══ Records shown ══

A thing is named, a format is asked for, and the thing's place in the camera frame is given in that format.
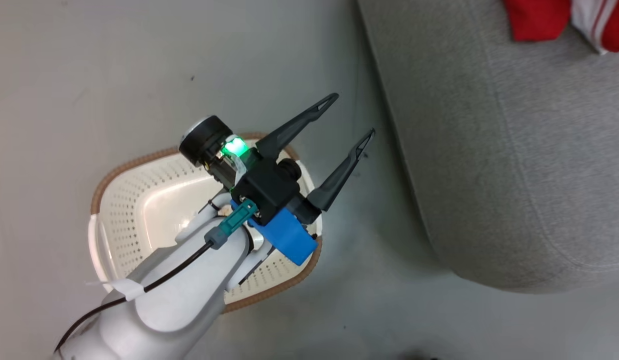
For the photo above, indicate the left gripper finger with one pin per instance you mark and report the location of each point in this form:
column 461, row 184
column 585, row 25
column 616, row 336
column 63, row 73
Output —
column 339, row 177
column 289, row 132

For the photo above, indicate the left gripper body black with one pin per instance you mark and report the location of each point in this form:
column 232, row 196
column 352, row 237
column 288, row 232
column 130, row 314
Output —
column 264, row 187

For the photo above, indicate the red white-striped clothing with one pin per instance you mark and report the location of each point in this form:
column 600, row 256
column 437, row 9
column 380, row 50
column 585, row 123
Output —
column 537, row 17

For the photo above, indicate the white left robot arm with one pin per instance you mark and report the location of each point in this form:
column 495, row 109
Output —
column 184, row 295

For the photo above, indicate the white perforated laundry basket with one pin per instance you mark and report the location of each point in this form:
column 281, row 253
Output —
column 149, row 200

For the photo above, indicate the grey fabric sofa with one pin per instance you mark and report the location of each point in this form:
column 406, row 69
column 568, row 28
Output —
column 514, row 150

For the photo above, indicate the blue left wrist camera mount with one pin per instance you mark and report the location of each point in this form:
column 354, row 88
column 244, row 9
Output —
column 289, row 237

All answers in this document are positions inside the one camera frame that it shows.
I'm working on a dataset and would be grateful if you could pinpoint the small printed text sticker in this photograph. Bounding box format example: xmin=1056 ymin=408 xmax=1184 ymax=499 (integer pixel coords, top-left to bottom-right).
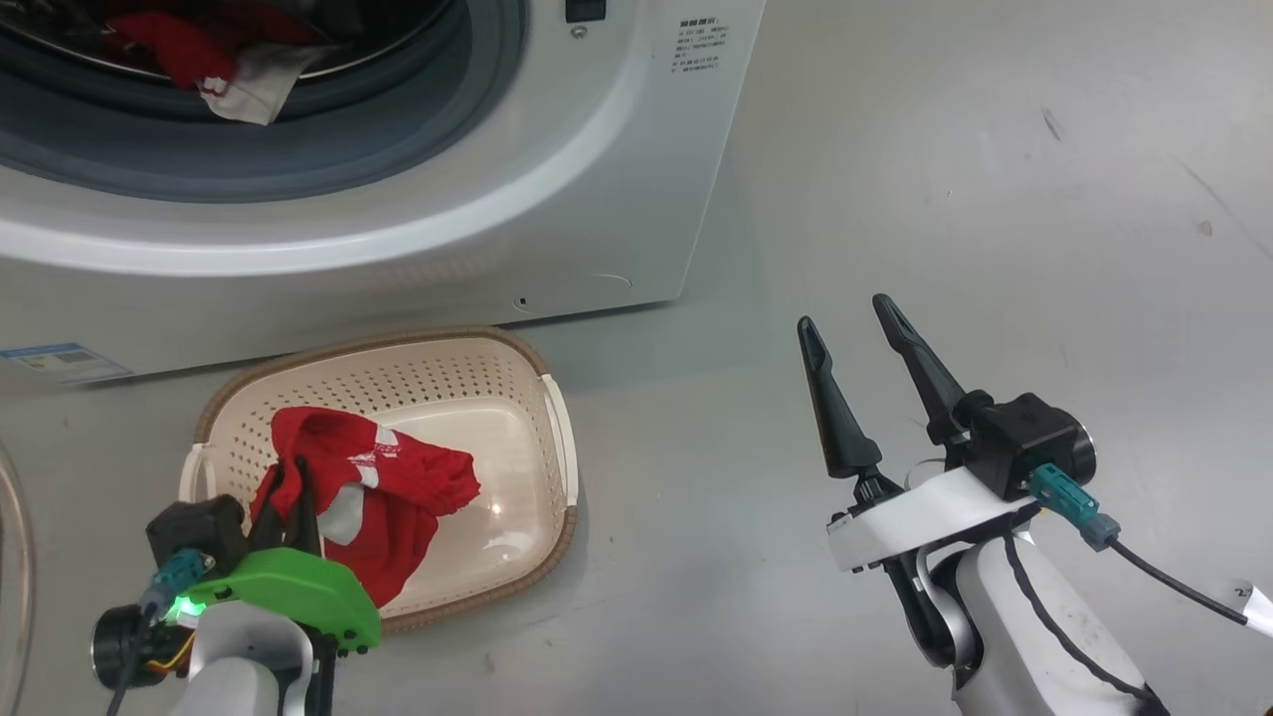
xmin=672 ymin=15 xmax=734 ymax=81

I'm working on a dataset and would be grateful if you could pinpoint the cream plastic laundry basket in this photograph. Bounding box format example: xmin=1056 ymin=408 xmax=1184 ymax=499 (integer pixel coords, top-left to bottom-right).
xmin=179 ymin=326 xmax=580 ymax=635

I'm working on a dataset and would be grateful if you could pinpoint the red Bulls jersey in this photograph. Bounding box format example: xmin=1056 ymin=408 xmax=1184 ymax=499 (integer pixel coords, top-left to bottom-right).
xmin=99 ymin=8 xmax=334 ymax=127
xmin=249 ymin=406 xmax=482 ymax=610

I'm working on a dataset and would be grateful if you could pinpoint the blue energy label sticker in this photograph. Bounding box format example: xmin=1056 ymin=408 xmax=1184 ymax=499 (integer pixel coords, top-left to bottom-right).
xmin=0 ymin=342 xmax=135 ymax=388

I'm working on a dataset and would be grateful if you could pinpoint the white washing machine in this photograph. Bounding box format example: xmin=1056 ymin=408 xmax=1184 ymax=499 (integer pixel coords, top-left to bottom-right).
xmin=0 ymin=0 xmax=769 ymax=391

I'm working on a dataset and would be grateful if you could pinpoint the black glass washing machine door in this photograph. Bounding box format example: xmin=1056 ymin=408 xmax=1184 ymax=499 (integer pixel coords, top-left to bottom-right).
xmin=0 ymin=443 xmax=38 ymax=697

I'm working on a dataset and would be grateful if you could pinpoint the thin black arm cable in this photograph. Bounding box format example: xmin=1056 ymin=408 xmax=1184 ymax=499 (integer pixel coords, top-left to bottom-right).
xmin=1002 ymin=532 xmax=1150 ymax=702

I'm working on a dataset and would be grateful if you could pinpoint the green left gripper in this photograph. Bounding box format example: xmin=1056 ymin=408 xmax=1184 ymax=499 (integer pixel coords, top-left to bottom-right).
xmin=182 ymin=454 xmax=385 ymax=655

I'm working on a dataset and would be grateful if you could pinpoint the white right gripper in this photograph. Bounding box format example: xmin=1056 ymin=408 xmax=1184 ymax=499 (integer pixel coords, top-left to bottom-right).
xmin=797 ymin=292 xmax=1042 ymax=575

═══

**Task brief:** Copy out the lines above in full and unaltered, apart from the pictures.

**Exercise response:**
A thing is named, a format is asked for, and the thing's place in the camera frame is given in that format.
For the photo above, indicate the left gripper finger with one pin per instance you mark and report the location of each point in this form:
column 461, row 184
column 585, row 25
column 616, row 336
column 63, row 73
Output —
column 339, row 177
column 289, row 132

For the photo above, indicate the left gripper body black with one pin per instance you mark and report the location of each point in this form:
column 232, row 196
column 352, row 237
column 288, row 232
column 130, row 314
Output —
column 264, row 187

For the photo above, indicate the red white-striped clothing with one pin per instance you mark and report the location of each point in this form:
column 600, row 256
column 437, row 9
column 380, row 50
column 585, row 123
Output —
column 537, row 17

For the photo above, indicate the white left robot arm with one pin per instance you mark and report the location of each point in this form:
column 495, row 109
Output —
column 184, row 295

For the photo above, indicate the white perforated laundry basket with one pin per instance you mark and report the location of each point in this form:
column 281, row 253
Output —
column 149, row 200

For the photo above, indicate the grey fabric sofa with one pin per instance you mark and report the location of each point in this form:
column 406, row 69
column 568, row 28
Output —
column 514, row 150

For the photo above, indicate the blue left wrist camera mount with one pin per instance you mark and report the location of each point in this form:
column 354, row 88
column 244, row 9
Output —
column 289, row 237

All answers in this document are positions inside the one camera frame that it shows.
I'm working on a dataset and would be grateful if you could pinpoint the small printed text sticker in this photograph. Bounding box format example: xmin=1056 ymin=408 xmax=1184 ymax=499 (integer pixel coords, top-left to bottom-right).
xmin=672 ymin=15 xmax=734 ymax=81

I'm working on a dataset and would be grateful if you could pinpoint the cream plastic laundry basket in this photograph. Bounding box format example: xmin=1056 ymin=408 xmax=1184 ymax=499 (integer pixel coords, top-left to bottom-right).
xmin=179 ymin=326 xmax=580 ymax=635

I'm working on a dataset and would be grateful if you could pinpoint the red Bulls jersey in this photograph. Bounding box format example: xmin=1056 ymin=408 xmax=1184 ymax=499 (integer pixel coords, top-left to bottom-right).
xmin=99 ymin=8 xmax=334 ymax=127
xmin=249 ymin=406 xmax=482 ymax=610

I'm working on a dataset and would be grateful if you could pinpoint the blue energy label sticker in this photograph. Bounding box format example: xmin=1056 ymin=408 xmax=1184 ymax=499 (integer pixel coords, top-left to bottom-right).
xmin=0 ymin=342 xmax=135 ymax=388

I'm working on a dataset and would be grateful if you could pinpoint the white washing machine in this photograph. Bounding box format example: xmin=1056 ymin=408 xmax=1184 ymax=499 (integer pixel coords, top-left to bottom-right).
xmin=0 ymin=0 xmax=769 ymax=391

I'm working on a dataset and would be grateful if you could pinpoint the black glass washing machine door in this photograph. Bounding box format example: xmin=1056 ymin=408 xmax=1184 ymax=499 (integer pixel coords, top-left to bottom-right).
xmin=0 ymin=443 xmax=38 ymax=697

I'm working on a dataset and would be grateful if you could pinpoint the thin black arm cable in this photograph. Bounding box format example: xmin=1056 ymin=408 xmax=1184 ymax=499 (integer pixel coords, top-left to bottom-right).
xmin=1002 ymin=532 xmax=1150 ymax=702

I'm working on a dataset and would be grateful if you could pinpoint the green left gripper in this photograph. Bounding box format example: xmin=1056 ymin=408 xmax=1184 ymax=499 (integer pixel coords, top-left to bottom-right).
xmin=182 ymin=454 xmax=385 ymax=655

I'm working on a dataset and would be grateful if you could pinpoint the white right gripper in this photograph. Bounding box format example: xmin=1056 ymin=408 xmax=1184 ymax=499 (integer pixel coords, top-left to bottom-right).
xmin=797 ymin=292 xmax=1042 ymax=575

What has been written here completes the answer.